A un mes de la tragedia que cobró la vida de 14 pasajeros en el Tren Interoceánico, la Fiscalía General de la República (FGR) ha girado órdenes de aprehensión contra tres operadores. La versión oficial apunta al “error humano”, pero el expediente revela una cadena de negligencias que va mucho más arriba del maquinista.

Documentos de la propia investigación confirman que Ferrocarril del Istmo de Tehuantepec, la empresa operada por la Secretaría de Marina (SEMAR), permitió que personal sin certificación vigente tomara el control del convoy aquel fatídico día con 250 personas a bordo.

Sin licencia desde 2020: La posible negligencia letal en el Tren Interoceánico

La FGR acusa a los operadores de falta de pericia , pero omite explicar por qué estaban ahí en primer lugar. Los datos son escandalosos:

  • Felipe de Jesús (Conductor): Tenía su licencia federal ferroviaria vencida desde noviembre de 2020. Además, su certificación como “garrotero de camino” caducó en 2021. Llevaba años operando irregularmente
  • Emilio Erasmo (Maquinista): Su licencia venció en diciembre de 2024.

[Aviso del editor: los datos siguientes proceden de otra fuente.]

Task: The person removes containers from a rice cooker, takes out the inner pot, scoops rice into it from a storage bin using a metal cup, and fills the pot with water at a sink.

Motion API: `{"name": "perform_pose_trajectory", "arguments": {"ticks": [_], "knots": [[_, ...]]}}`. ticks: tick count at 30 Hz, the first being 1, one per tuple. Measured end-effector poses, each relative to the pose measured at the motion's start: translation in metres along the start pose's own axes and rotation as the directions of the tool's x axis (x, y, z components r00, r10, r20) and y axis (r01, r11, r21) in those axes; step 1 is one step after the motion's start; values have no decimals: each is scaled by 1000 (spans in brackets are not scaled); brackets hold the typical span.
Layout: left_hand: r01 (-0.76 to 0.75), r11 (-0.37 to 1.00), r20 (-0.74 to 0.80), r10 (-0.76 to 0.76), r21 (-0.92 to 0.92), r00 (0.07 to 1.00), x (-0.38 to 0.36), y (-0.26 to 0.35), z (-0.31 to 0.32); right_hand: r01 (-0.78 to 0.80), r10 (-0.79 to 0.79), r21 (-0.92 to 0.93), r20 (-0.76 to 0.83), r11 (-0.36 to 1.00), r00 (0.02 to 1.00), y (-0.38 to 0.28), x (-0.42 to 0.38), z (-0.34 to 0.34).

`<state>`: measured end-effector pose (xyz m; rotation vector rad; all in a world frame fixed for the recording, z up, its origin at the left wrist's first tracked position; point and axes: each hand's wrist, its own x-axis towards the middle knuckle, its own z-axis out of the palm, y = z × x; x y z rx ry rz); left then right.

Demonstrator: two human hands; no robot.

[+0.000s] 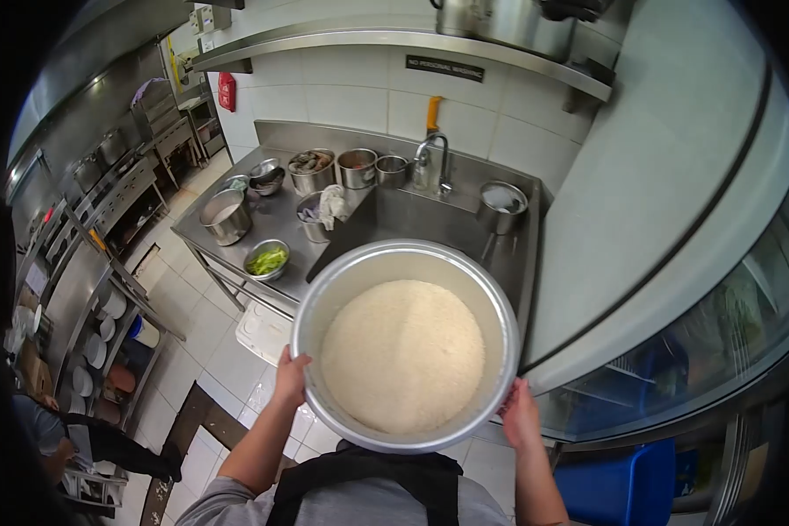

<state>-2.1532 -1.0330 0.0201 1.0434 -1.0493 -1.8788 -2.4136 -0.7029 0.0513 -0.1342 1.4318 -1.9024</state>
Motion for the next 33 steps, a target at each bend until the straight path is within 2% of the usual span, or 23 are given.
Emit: {"name": "perform_pose_trajectory", "arguments": {"ticks": [4, 6, 8, 13, 15, 18, 25, 33], "knots": [[34, 997, 43, -37, 63, 998, 39, 20, -20, 27, -36, -67, -140, 997, 989, 6, 31, 40], [36, 987, 130, -57, 153, 990, 56, 39, -24, 26, -41, -80, -193, 996, 980, 3, 48, 53], [48, 985, 150, -73, 165, 986, 75, 45, -32, 68, -121, -209, -257, 976, 959, 6, 68, 63], [26, 985, 232, -66, 171, 971, 133, 60, -32, 203, -273, -235, -319, 951, 908, 18, 104, 86], [65, 983, 270, -110, 173, 957, 162, 70, -21, 202, -278, -240, -345, 950, 897, 18, 118, 95], [12, 987, 310, -61, 159, 949, 217, 70, -4, 227, -302, -238, -354, 945, 885, 3, 159, 106], [-19, 976, 245, -36, 217, 969, 344, 103, 65, 245, -296, -189, -325, 951, 898, -29, 316, 134], [-48, 938, 114, 9, 344, 993, 459, 113, 75, 240, -270, -146, -248, 960, 930, -57, 460, 186]]}}
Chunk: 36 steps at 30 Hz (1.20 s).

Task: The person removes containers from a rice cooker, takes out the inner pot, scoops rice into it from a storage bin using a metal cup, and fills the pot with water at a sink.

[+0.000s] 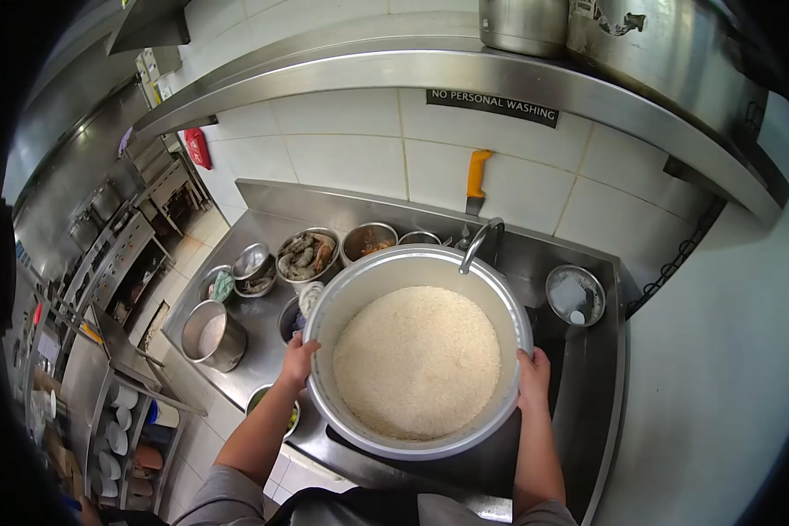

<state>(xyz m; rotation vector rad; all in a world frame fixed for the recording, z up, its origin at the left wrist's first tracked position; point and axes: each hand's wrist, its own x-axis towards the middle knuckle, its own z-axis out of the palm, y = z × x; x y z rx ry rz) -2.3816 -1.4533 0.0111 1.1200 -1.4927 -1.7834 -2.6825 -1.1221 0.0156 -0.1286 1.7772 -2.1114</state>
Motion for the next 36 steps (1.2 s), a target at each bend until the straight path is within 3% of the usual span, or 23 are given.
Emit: {"name": "perform_pose_trajectory", "arguments": {"ticks": [8, 10, 13, 15, 16, 17, 19, 20, 22, 25, 29, 31, 33, 35, 36], "knots": [[-13, 999, -182, 21, 47, 983, 25, 16, -41, -134, 132, 208, 25, 969, 991, 14, 45, 76], [-31, 999, -204, 38, 35, 978, 24, 17, -56, -180, 142, 278, 151, 944, 978, 18, 59, 100], [-57, 998, -282, 63, 28, 957, 27, 3, -88, -248, 202, 361, 161, 899, 966, 18, 78, 141], [-64, 997, -326, 76, 49, 942, 26, -5, -103, -207, 153, 297, 193, 932, 969, 32, 104, 158], [-68, 996, -370, 82, 51, 925, 24, -7, -109, -195, 176, 324, 89, 926, 980, 20, 100, 176], [-71, 996, -416, 87, 53, 905, 19, -5, -108, -107, 94, 273, 61, 956, 994, 24, 103, 187], [-109, 994, -459, 111, 32, 882, 12, -8, -107, 42, -56, 98, 144, 994, 988, 38, 121, 208], [-106, 994, -465, 111, 39, 879, 11, -11, -108, 43, -58, 99, 153, 994, 987, 39, 126, 211], [-106, 993, -477, 116, 49, 871, 6, -10, -110, 113, -69, -104, 356, 988, 932, 37, 127, 216], [-133, 990, -475, 95, -47, 875, -5, -7, -98, 79, 8, -207, 390, 975, 921, 37, 107, 200], [-84, 996, -468, 90, 32, 879, -29, 7, -86, -86, 91, -31, 239, 996, 967, 40, 51, 152], [-29, 998, -342, 44, 48, 939, -34, 7, -85, -125, 111, 90, 155, 988, 982, 43, 20, 121], [-24, 999, -339, 34, 36, 940, -32, 4, -73, -110, 100, 101, 98, 989, 990, 45, 6, 91], [-28, 997, -291, 47, 70, 956, -26, 9, -54, -107, 114, 100, -64, 989, 991, 40, 7, 76], [-33, 998, -266, 45, 49, 963, -18, 8, -46, -86, 86, 91, 10, 992, 996, 29, 14, 71]]}}
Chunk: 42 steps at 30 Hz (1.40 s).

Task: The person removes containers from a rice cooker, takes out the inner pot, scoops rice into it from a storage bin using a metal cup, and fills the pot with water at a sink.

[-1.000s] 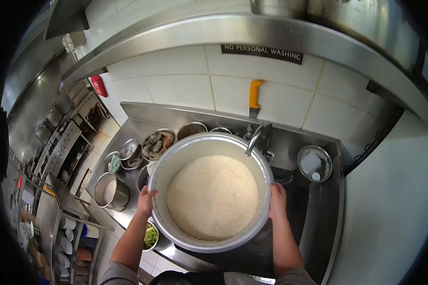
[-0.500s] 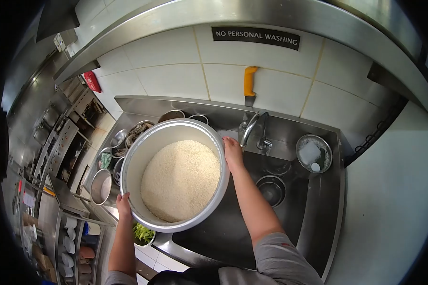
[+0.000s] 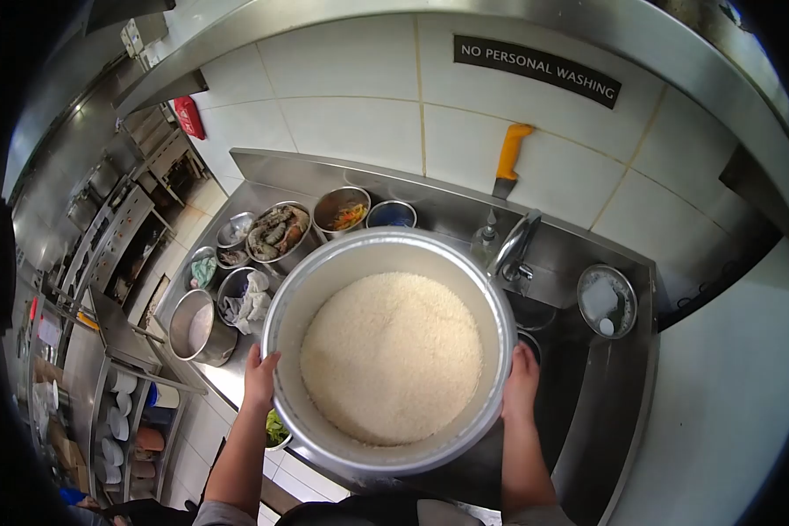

A pesar de no contar con los documentos que acreditan su capacidad para manejar maquinaria pesada, la administración del Tren les permitió trabajar sin restricciones.

Tren no tenía velocímetro y cámaras y radios no funcionaban

La FGR dice que en el tren descarrilado todo funcionaba bien y la tragedia ocurrió por circular a exceso de velocidad, pero en la carpeta de investigación hay datos que revelan otras anomalías. Entre ellos la falta de velocímetro en el tablero del conductor, cámaras y radios que no funcionaban.

Fuerza Informativa Azteca (FIA) tuvo acceso a la solicitud de la orden de aprehensión contra tres de los empleados señalados como responsables.

Ahí se encuentra el testimonio de José Manuel Gaytán, mayordomo de locomotoras, que señala que el tren descarrilado tiene inhabilitado un radio por falta de compatibilidad para la comunicación y las cámaras de vigilancia tampoco funcionan por falta de un programa de computadora para operarlas.

En el mismo relato refiere que debido al tipo de locomotora, el operador no tenía un velocímetro en su tablero, solo el maquinista, por lo que no les es posible saber si el maquinista va a exceso de velocidad, pero está obligado a verificar y tiene la facultad de decirle al maquinista.

“La empresa no me suspendió"

La teoría de la negligencia institucional se refuerza con el testimonio de Juan Carlos Ojeda Cruz, otro operador (garrotero) interrogado como testigo.

El garrotero Juan Carlos Ojeda Cruz compareció el 12 de enero de 2026; él manifestó que es parte de la tripulación del tren desde 2019, aunque su función no es la de controlar ni monitorear la velocidad, sí declaró que la velocidad era normal respecto a viajes anteriores.

Ojeda confesó ante el Ministerio Público que él también tenía la licencia vencida, pero siguió operando bajo una lógica simple y peligrosa: “La empresa no me había suspendido para realizar mis funciones”.

Expertos y familiares de las víctimas cuestionan si la justicia se detendrá en los operadores. Al culpar al conductor y al maquinista, las autoridades parecen buscar cerrar el caso rápidamente, ignorando la responsabilidad de los mandos navales y administrativos que, por omisión o corrupción, pusieron un tren en manos de personal no certificado.

Los acusados son tres empleados de abajo, pero ningún servidor público de alto nivel, de ellos ya fueron capturados el conductor Juan Felipe, así como Ricardo, jefe de despachadores, aprehendido el martes en Veracruz y está pendiente la detención de Emilio Erasmo Canteros Méndez, el maquinista.

La pregunta sigue en el aire: ¿Quién supervisaba a quienes manejaban el tren? O peor aún, ¿sabían que operaban ilegalmente y no les importó?